Referring to the term, co-errant, a key aspect of the Peclers vision, Ms. Fric said that this represents the feeling they are addressing.

“It’s about collectivity, being together, wandering and embracing global culture, understanding the other and communicating,” she said. “This is authenticity based on nomadism, new forms of migration, where individuals travel, migrate, meet, and coalesce around common purpose and tendency.”

This is a reevaluated interpretation of migration, stemming from the current economic, physical and metaphysical states in which we live. Whether moved by hurricanes, floods, or spiritual quest, globalization has taken root in the mind and manifestations of individuals in today’s world.

Values based on true friends and affinities, rather than hundreds of vaguely recognizable associates linked through electronic media, are important. She said the maze of electronic links obscure the value and importance of whatMr. Serralta described as “the new wisdom of common sense,” which is impacting the minds and movements of individuals in today’s marketplace.

“We are witnessing various flows in today’s market and consumers are decelerating and re-centering on the most basic things in life. This allows consumers to filter what is non-essential and become more sophisticated consumers,” Ms. Fric said.

Translating the Context

“In order to look into the future, we can’t forget the past,” said Fric, and clearly that is the take away message from Peclers. The hybridization, the mixing of the classic with pop culture, and the way these elements combine in contemporary profusion, form the core of the new global language of expression. From Celebration, connecting old and new with experimental textures and futuristic design; to Circulation, where migrating populations project a new survivalism; to Saturation, in which we make sense of the chaos to create new patterns in the world; and then to a Reconfiguration, where we separate from 20th century values and downsize, today’s consumer is in a state of flux.

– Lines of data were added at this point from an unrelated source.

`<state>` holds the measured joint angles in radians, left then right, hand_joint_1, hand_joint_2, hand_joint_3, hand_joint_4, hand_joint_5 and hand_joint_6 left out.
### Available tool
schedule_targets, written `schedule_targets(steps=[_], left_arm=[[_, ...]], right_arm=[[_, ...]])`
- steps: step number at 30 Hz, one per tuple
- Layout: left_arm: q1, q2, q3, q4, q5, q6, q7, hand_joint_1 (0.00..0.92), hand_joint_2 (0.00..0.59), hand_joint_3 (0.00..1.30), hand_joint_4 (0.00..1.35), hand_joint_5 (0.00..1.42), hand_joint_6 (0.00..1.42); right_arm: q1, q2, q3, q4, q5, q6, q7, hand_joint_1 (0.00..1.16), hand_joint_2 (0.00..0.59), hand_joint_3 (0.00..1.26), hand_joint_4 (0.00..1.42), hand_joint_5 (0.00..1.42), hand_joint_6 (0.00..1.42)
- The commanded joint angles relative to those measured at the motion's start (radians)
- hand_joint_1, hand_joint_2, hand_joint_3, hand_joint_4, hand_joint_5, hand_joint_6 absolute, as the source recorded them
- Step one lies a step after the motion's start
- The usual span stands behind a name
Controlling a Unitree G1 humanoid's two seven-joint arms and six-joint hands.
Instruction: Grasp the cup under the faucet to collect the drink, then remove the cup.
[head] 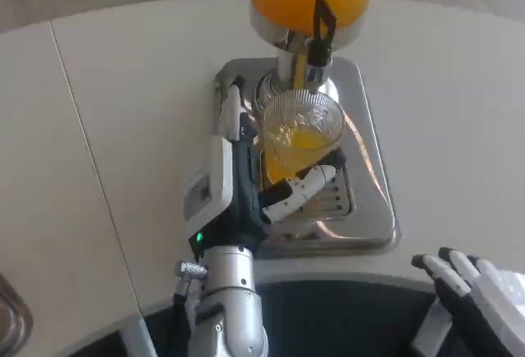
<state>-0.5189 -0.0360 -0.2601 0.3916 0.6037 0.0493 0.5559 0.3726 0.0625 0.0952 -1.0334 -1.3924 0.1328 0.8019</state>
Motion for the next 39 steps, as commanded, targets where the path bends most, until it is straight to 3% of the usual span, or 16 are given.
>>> schedule_targets(steps=[1,19,31,39], left_arm=[[-0.033,-0.018,-0.012,0.047,0.015,0.029,0.021,0.451,0.066,0.0,0.0,0.31,0.44],[-0.121,-0.041,-0.032,0.167,-0.01,0.047,0.052,0.445,0.058,0.0,0.0,0.35,0.47],[-0.13,-0.045,-0.043,0.17,-0.02,0.037,0.031,0.44,0.072,0.0,0.0,0.44,0.6],[-0.142,-0.052,-0.067,0.18,-0.002,0.049,0.022,0.433,0.076,0.0,0.0,0.43,0.55]], right_arm=[[-0.043,0.022,-0.018,0.005,0.01,0.021,0.021,0.74,0.446,0.1,0.0,0.0,0.0],[-0.085,0.007,-0.047,0.038,0.025,0.07,0.033,0.76,0.451,0.11,0.0,0.0,0.0],[-0.091,0.004,-0.056,0.049,0.031,0.081,0.039,0.79,0.457,0.13,0.0,0.0,0.0],[-0.089,0.009,-0.058,0.043,0.029,0.087,0.036,0.79,0.467,0.13,0.0,0.0,0.0]])
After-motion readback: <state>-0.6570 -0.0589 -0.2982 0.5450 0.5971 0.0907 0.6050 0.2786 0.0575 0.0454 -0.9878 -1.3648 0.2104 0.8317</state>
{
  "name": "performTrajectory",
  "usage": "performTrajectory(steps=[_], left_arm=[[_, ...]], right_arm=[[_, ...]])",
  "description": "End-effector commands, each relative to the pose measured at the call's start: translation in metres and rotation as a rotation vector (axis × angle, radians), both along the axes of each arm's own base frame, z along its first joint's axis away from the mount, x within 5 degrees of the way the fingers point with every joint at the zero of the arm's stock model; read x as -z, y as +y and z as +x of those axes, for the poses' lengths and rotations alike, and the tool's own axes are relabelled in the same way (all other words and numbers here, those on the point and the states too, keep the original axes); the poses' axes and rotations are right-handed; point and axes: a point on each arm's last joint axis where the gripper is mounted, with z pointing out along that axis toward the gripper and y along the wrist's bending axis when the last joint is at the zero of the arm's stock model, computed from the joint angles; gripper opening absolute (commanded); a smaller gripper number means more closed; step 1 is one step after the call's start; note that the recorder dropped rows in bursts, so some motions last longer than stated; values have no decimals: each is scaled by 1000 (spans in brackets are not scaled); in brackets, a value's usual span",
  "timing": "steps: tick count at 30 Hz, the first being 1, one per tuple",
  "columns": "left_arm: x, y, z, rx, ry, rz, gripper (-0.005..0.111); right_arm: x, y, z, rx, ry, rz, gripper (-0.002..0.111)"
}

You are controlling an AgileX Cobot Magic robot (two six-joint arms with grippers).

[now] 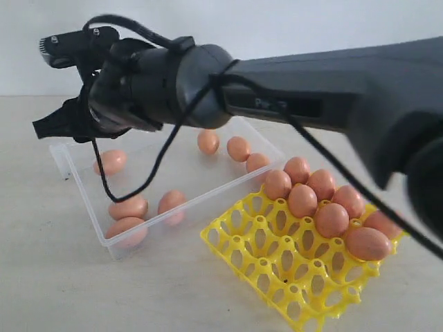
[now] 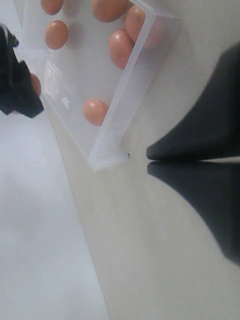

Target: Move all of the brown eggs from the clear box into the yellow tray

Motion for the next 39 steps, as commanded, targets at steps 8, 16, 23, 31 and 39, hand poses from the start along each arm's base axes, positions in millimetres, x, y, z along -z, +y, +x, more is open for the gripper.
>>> performTrajectory(steps=[8,16,23,31,39], left_arm=[[-1,0,0,1,-10,-8,-4],[-1,0,0,1,-10,-8,-4],[-1,0,0,1,-10,-8,-4],[-2,-4,0,12,-11,-143,-4],[-3,-8,0,22,3,-299,-4]], right_arm=[[-26,-181,-79,360,-250,38,0],[-28,-274,-39,-16,-42,45,0],[-57,-349,-2,-398,75,488,0],[-9,-317,6,-542,172,433,0],[42,-265,-2,-675,347,446,0]])
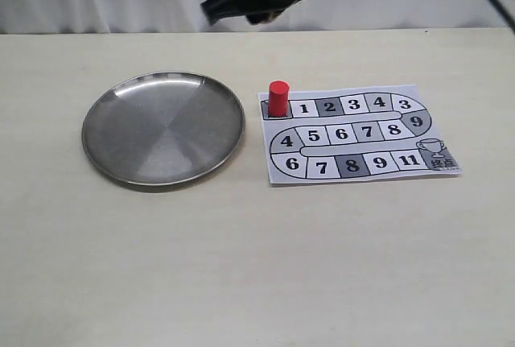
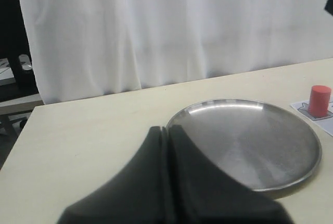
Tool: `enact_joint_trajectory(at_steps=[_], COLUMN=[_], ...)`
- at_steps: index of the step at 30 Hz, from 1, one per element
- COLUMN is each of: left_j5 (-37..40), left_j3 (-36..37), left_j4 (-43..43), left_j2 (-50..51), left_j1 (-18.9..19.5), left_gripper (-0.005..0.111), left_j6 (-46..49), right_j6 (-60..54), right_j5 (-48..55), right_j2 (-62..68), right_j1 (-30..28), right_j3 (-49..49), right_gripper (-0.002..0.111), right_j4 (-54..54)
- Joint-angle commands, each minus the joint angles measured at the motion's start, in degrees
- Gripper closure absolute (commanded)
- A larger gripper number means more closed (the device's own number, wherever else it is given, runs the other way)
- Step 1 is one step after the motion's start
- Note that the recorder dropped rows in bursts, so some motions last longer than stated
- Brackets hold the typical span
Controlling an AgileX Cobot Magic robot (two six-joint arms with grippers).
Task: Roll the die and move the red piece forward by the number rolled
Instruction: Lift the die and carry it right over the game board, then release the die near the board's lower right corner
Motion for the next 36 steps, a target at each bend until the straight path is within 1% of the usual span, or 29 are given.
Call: enact_joint_trajectory(at_steps=[1,4,7,10,12,14,16,20,23,25,27,29,31,33,36], left_j5=[-0.51,-0.51,-0.51,-0.51,-0.51,-0.51,-0.51,-0.51,-0.51,-0.51,-0.51,-0.51,-0.51,-0.51,-0.51], left_j3=[0.1,0.1,0.1,0.1,0.1,0.1,0.1,0.1,0.1,0.1,0.1,0.1,0.1,0.1,0.1], left_j4=[0.01,0.01,0.01,0.01,0.01,0.01,0.01,0.01,0.01,0.01,0.01,0.01,0.01,0.01,0.01], left_j2=[-0.06,-0.06,-0.06,-0.06,-0.06,-0.06,-0.06,-0.06,-0.06,-0.06,-0.06,-0.06,-0.06,-0.06,-0.06], left_j1=[-0.14,-0.14,-0.14,-0.14,-0.14,-0.14,-0.14,-0.14,-0.14,-0.14,-0.14,-0.14,-0.14,-0.14,-0.14], left_gripper=[0.107,0.107,0.107,0.107,0.107,0.107,0.107,0.107,0.107,0.107,0.107,0.107,0.107,0.107,0.107], left_j6=[-0.05,-0.05,-0.05,-0.05,-0.05,-0.05,-0.05,-0.05,-0.05,-0.05,-0.05,-0.05,-0.05,-0.05,-0.05], right_j6=[-1.63,-1.63,-1.63,-1.44,-1.44,-1.44,-1.3,0.94,1.07,3.93,7.61,7.62,7.62,7.52,7.52], right_j5=[1.32,-0.57,-3.95,-7.38,-7.95,-8.07,-9.41,-13.11,-14.7,-15.7,-18.0,-19.74,-20.55,-20.55,-19.15], right_j2=[-3.03,-3.05,-1.81,0.41,1.91,3.44,4.53,5.32,4.94,3.93,2.44,0.12,-2.88,-5.84,-10.32], right_j1=[-6.36,-10.3,-12.98,-14.33,-14.47,-14.47,-14.25,-14.25,-14.25,-14.25,-14.25,-14.25,-14.25,-14.25,-14.25], right_j3=[6.29,11.98,17.57,21.22,21.64,21.39,21.3,21.3,21.26,21.16,21.16,21.16,21.16,21.16,21.16], right_gripper=[0.104,0.104,0.104,0.104,0.103,0.1,0.09,0.058,0.039,0.029,0.023,0.023,0.026,0.033,0.053], right_j4=[4.1,5.99,4.11,2.56,1.83,0.7,0.45,0.45,0.66,2.13,2.81,2.81,2.81,2.81,1.67])
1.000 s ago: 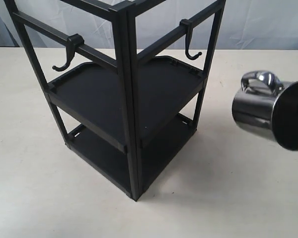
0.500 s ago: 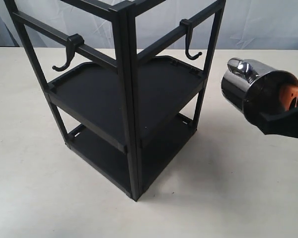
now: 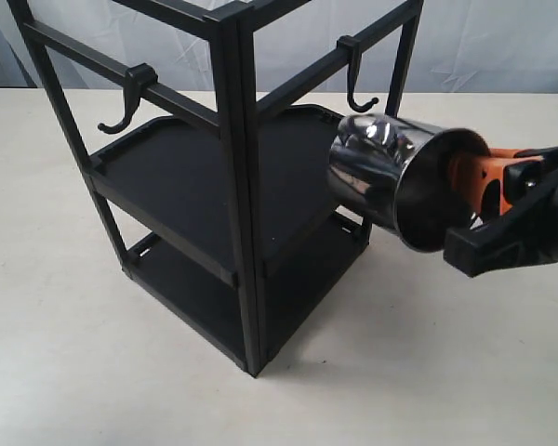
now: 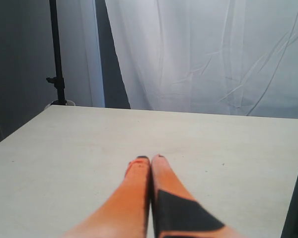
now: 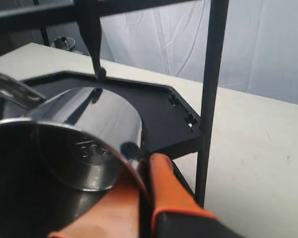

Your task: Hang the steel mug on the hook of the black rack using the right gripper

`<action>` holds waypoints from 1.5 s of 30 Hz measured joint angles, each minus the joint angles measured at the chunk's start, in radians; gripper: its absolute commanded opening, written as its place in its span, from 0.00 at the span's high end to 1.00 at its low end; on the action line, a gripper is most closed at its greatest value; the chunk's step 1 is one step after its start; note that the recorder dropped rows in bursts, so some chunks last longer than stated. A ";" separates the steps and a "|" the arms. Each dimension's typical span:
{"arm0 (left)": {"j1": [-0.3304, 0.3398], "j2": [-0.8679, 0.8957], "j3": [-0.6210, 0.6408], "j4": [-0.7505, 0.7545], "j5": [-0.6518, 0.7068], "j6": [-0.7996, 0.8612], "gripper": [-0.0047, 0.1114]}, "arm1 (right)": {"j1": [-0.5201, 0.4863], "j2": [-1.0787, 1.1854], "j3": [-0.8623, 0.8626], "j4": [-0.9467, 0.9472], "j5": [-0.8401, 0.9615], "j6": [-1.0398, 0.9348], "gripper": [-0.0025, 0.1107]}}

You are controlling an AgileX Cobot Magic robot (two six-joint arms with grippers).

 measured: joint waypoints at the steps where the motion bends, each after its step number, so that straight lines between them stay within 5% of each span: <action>1: 0.000 0.000 0.000 0.000 0.000 0.000 0.95 | 0.000 -0.011 -0.006 0.036 0.000 -0.027 0.99; 8: 0.000 0.000 0.000 0.000 0.000 0.000 0.95 | 0.000 -0.116 -0.014 0.582 0.022 -0.490 0.99; 18: 0.000 0.000 0.000 0.000 0.000 0.000 0.95 | 0.000 -0.198 -0.041 1.370 0.449 -1.369 0.99; 27: 0.000 0.000 0.000 0.000 0.000 0.000 0.95 | 0.000 -0.177 -0.176 1.637 0.642 -1.781 0.99; 36: 0.000 0.000 0.000 0.000 0.000 0.000 0.95 | 0.000 -0.075 -0.305 1.708 0.823 -1.910 0.99; 45: 0.000 0.000 0.000 0.000 0.000 0.000 0.95 | 0.000 -0.015 -0.326 1.994 0.867 -2.049 0.99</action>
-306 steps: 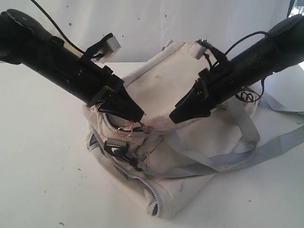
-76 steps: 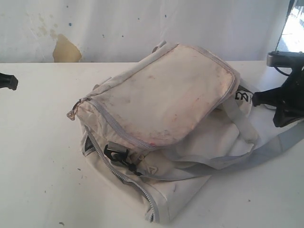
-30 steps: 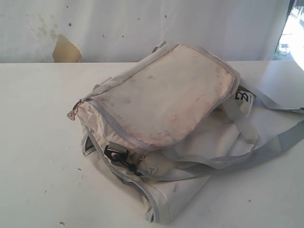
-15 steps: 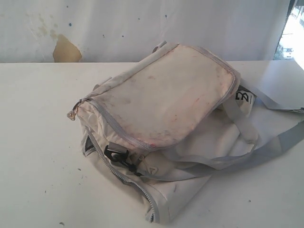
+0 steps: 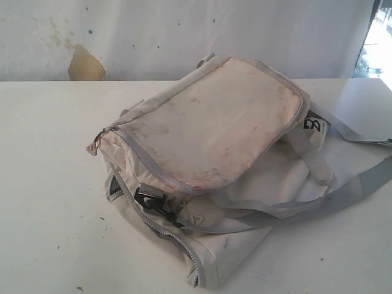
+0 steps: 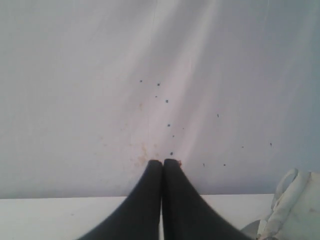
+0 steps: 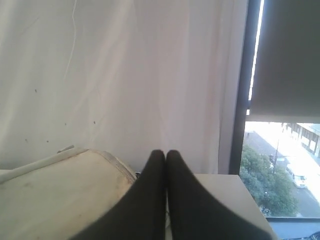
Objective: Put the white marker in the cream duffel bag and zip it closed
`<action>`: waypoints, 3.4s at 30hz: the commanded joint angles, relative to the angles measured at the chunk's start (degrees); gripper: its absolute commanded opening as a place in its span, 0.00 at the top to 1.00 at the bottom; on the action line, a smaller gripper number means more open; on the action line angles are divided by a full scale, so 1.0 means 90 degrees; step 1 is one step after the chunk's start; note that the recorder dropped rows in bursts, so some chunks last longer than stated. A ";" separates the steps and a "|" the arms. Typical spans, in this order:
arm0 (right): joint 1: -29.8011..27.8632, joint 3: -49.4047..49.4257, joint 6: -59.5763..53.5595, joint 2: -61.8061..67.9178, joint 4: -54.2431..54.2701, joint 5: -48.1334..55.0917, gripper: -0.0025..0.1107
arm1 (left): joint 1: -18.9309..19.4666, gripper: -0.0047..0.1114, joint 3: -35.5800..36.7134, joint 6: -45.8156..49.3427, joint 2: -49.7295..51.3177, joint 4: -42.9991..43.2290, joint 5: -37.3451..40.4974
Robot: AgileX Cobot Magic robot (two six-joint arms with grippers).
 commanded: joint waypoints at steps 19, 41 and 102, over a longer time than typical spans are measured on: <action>-0.0013 0.3131 -0.0118 -0.0027 -0.0027 -0.2837 0.98 | -0.0012 0.96 0.3640 -0.0023 0.0003 -0.0051 -0.3288; 0.0180 0.3131 -0.0118 -0.0027 -0.0027 -0.2501 0.98 | -0.0012 0.96 0.3640 -0.0023 0.0003 -0.0051 -0.3288; 0.0178 0.3131 0.0666 -0.0027 -0.0583 -0.2501 0.98 | -0.0012 0.96 0.3640 0.0002 0.0003 -0.0051 -0.3287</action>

The final steps in the process, according to Peclers, are Emancipation, in which consumers take responsibility for their actions, consumption and behavior and embrace shared knowledge and the greater good; ultimately leading to Revelation, which Peclers notes is the rediscovery of basic truths. Fric said, “This is where fundamentals are addressed and there is a return to poetry, art, and holistic harmony; where there is cautious measurement over wasteful accumulation and a re-focusing on life and the Sacred, fundamental aspects of it, that lead to Grace, ultimately capturing the frailty of humanity, creativity and art.”

Duchamp concluded that while Peclers is aware of a multitude of changes going on in the world today and that consumers are indeed difficult to read, their job is to better understand future consumer behavior. “We are bringing creative inspiration to our clients. We are here to inspire them,” he said.